• _ACTION ITEM_
Filter the records below and copy every line containing the word "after".

• _PROVIDED INFORMATION_
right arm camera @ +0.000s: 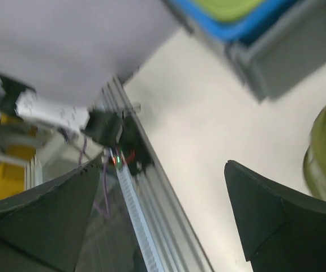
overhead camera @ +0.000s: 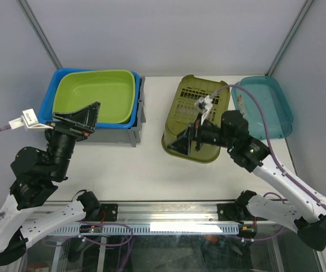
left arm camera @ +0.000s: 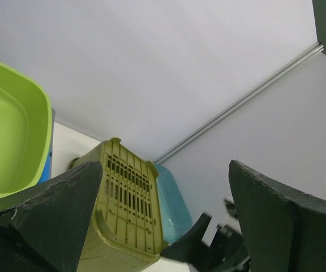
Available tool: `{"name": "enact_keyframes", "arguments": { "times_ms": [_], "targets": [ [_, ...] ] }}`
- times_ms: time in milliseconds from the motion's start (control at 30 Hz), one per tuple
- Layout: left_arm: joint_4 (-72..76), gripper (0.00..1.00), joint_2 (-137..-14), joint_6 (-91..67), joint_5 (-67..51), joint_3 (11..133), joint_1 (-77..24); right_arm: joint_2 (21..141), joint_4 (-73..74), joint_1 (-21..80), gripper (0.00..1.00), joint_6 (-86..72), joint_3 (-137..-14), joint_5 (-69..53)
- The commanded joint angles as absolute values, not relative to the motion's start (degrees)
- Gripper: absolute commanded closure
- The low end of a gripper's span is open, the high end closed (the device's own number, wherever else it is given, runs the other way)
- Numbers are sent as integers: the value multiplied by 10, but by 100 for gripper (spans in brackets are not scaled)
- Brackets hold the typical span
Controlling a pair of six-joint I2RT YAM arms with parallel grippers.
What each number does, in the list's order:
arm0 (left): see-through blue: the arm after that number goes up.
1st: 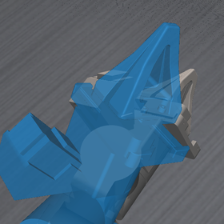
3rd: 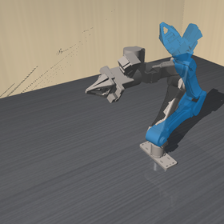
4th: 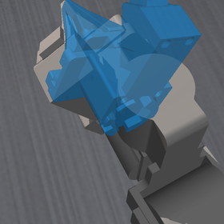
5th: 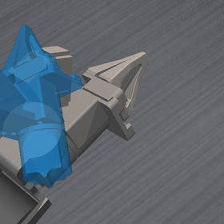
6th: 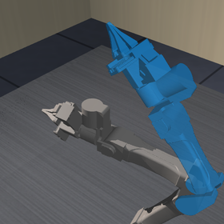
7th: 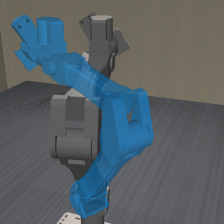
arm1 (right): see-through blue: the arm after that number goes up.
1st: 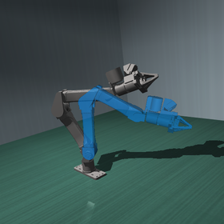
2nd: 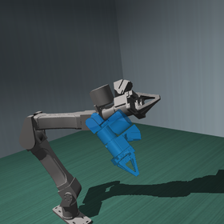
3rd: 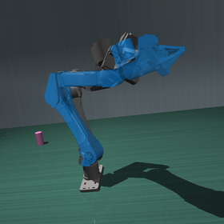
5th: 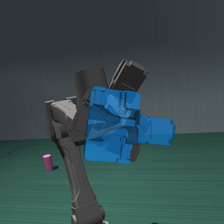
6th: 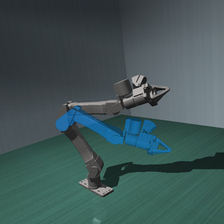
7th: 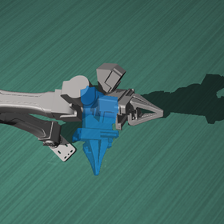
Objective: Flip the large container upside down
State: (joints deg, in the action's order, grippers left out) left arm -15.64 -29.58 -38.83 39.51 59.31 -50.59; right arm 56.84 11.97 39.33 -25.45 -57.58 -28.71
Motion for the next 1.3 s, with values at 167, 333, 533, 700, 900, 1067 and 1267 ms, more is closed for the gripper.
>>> {"name": "enact_keyframes", "arguments": {
  "times_ms": [167,333,533,700,900,1067,1267],
  "targets": [
    [-290,1,-284,-338,408,641,-506,553,159,479,3,-198,-441,-116],
    [-367,1,-340,-358,408,683,-505,650,135,424,2,-219,-463,17],
    [-433,1,-403,-356,374,732,-506,687,86,319,2,-198,-473,67],
    [-451,1,-453,-339,354,746,-505,711,109,294,2,-188,-524,72],
    [-493,1,-527,-328,361,786,-505,638,69,313,3,-241,-480,-19],
    [-500,1,-541,-352,367,793,-505,638,-16,457,3,-246,-438,41],
    [-502,1,-529,-397,339,776,-504,765,4,463,3,-229,-491,88]
  ]
}}
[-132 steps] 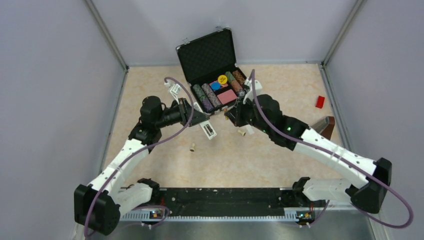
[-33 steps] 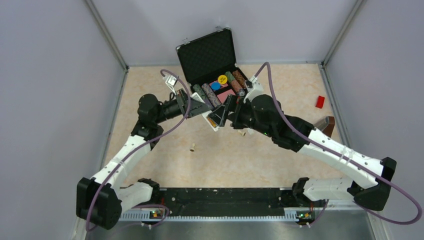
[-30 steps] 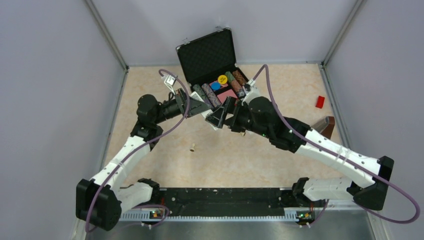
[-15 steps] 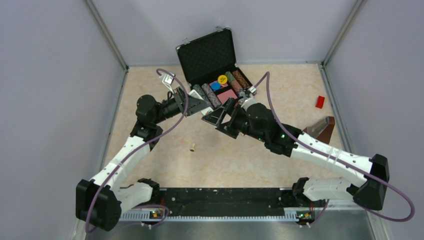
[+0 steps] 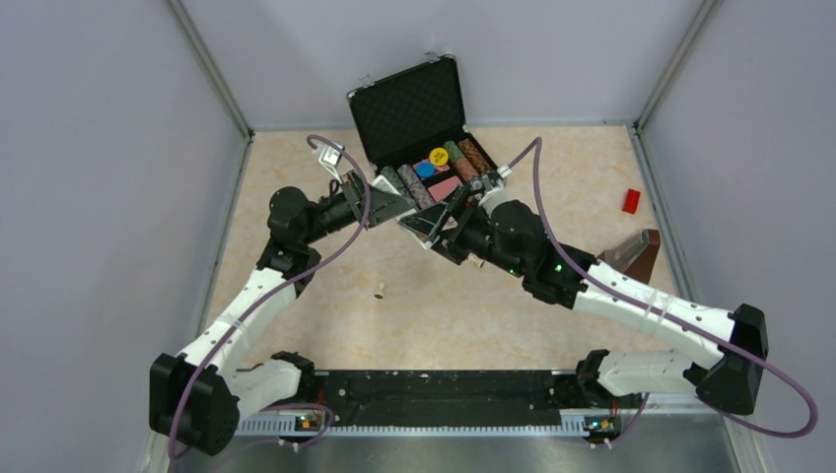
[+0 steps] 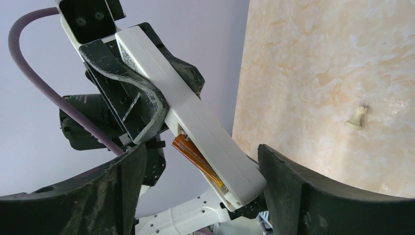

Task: Load the batteries into the remote control
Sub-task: Load the battery into the remote control.

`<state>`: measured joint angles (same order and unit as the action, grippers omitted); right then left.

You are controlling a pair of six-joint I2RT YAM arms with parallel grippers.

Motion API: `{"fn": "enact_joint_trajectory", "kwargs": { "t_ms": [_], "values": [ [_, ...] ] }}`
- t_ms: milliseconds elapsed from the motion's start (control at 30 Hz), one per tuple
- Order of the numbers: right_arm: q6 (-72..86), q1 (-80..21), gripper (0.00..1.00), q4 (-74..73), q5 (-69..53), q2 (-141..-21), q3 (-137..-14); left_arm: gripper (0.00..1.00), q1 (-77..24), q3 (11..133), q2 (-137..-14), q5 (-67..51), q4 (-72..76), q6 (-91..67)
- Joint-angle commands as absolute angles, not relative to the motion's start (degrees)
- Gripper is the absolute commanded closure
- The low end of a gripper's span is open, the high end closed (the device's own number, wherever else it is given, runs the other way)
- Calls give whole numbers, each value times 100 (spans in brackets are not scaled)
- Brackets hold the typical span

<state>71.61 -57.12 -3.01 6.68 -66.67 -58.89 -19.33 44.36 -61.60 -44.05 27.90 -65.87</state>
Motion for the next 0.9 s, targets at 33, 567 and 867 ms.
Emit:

• _ANSWER BOX_
arm0 (left): see-through blue: the arm after that number goes up.
arm1 (right): see-through blue: the arm after that number goes up.

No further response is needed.